### Task details
In the lines below, output everything from the first line through the line containing "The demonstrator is" exactly as it is. Pictures are not part of the output.

Start of Dataset content

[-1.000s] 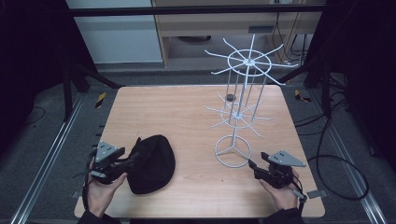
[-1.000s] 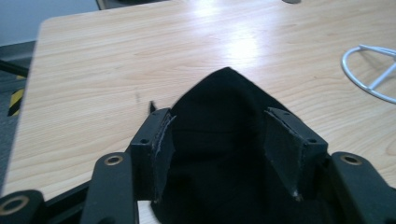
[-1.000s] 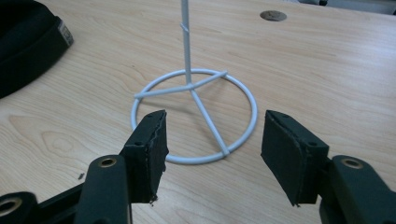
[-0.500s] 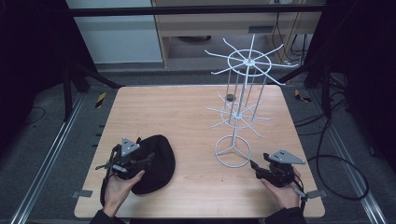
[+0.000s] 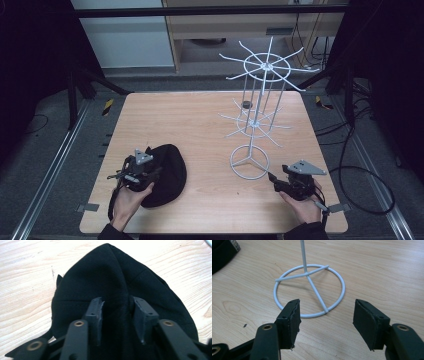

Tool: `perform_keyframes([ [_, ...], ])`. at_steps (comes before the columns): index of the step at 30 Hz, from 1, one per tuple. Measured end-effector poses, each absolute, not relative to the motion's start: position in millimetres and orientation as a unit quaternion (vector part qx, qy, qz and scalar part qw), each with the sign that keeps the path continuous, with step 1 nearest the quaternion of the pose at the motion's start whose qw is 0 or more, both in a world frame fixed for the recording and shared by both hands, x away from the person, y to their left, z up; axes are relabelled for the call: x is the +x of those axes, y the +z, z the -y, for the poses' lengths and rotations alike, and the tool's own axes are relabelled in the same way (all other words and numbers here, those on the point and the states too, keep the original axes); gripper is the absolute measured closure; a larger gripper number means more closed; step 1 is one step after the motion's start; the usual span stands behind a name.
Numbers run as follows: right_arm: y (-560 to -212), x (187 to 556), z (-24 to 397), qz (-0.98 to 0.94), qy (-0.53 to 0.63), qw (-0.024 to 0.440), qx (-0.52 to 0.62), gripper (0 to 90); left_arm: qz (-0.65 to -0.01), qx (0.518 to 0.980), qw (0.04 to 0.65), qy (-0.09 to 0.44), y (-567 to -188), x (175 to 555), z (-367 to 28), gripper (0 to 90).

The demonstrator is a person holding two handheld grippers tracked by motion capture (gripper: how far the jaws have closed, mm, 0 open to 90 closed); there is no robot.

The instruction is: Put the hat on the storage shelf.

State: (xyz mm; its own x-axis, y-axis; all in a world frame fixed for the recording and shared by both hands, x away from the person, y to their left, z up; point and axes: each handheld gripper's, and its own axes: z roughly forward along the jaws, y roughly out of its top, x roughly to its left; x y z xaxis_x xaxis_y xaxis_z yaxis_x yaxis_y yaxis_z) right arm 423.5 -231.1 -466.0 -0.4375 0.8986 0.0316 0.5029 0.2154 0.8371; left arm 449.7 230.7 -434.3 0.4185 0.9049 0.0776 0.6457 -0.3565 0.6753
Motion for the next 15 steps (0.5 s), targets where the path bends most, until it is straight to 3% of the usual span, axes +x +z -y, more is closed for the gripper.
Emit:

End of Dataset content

### Output for this exercise
[-1.000s] 
[-1.000s] 
[-1.000s] 
[-0.500s] 
[+0.000s] 

Tool: `perform_keyframes([ [_, ...], ])`. at_steps (comes before the columns): index of the step at 30 Hz, from 1, one per tuple. Measured end-effector poses, each absolute, not relative to the motion's start: position in millimetres and orientation as a unit quaternion (vector part qx, qy, qz and scalar part qw), each with the sign that keeps the path continuous, with step 1 nearest the quaternion of the pose at the motion's start whose qw is 0 or more, both in a world frame fixed for the recording and shared by both hands, x away from the person, y to their left, z up; axes are relabelled for the call: x is the +x of those axes, y the +z, z the -y, for the poses' lengths and rotations alike, and the tool's own axes are relabelled in the same way (all other words and numbers here, those on the point and the states too, keep the original axes); gripper is the absolute measured closure; a larger gripper number means more closed; step 1 is one step after the motion's start; the usual span stands behind a name.
Numbers run as follows: right_arm: y (-560 to -212), x (187 to 556), z (-24 to 397), qz (-0.98 to 0.94), qy (-0.53 to 0.63), qw (-0.024 to 0.440), qx (-0.52 to 0.62), gripper (0 to 90); left_arm: qz (-0.65 to -0.01), qx (0.518 to 0.980), qw (0.04 to 0.65), qy (-0.09 to 0.44), y (-567 to -188), x (175 to 555), z (-367 to 28), gripper (0 to 90).

The demonstrator is a person holding two handheld grippers tracked by motion capture (gripper: how far the jaws have closed, mm, 0 open to 90 closed); there is no robot.

The response to the exercise is complete.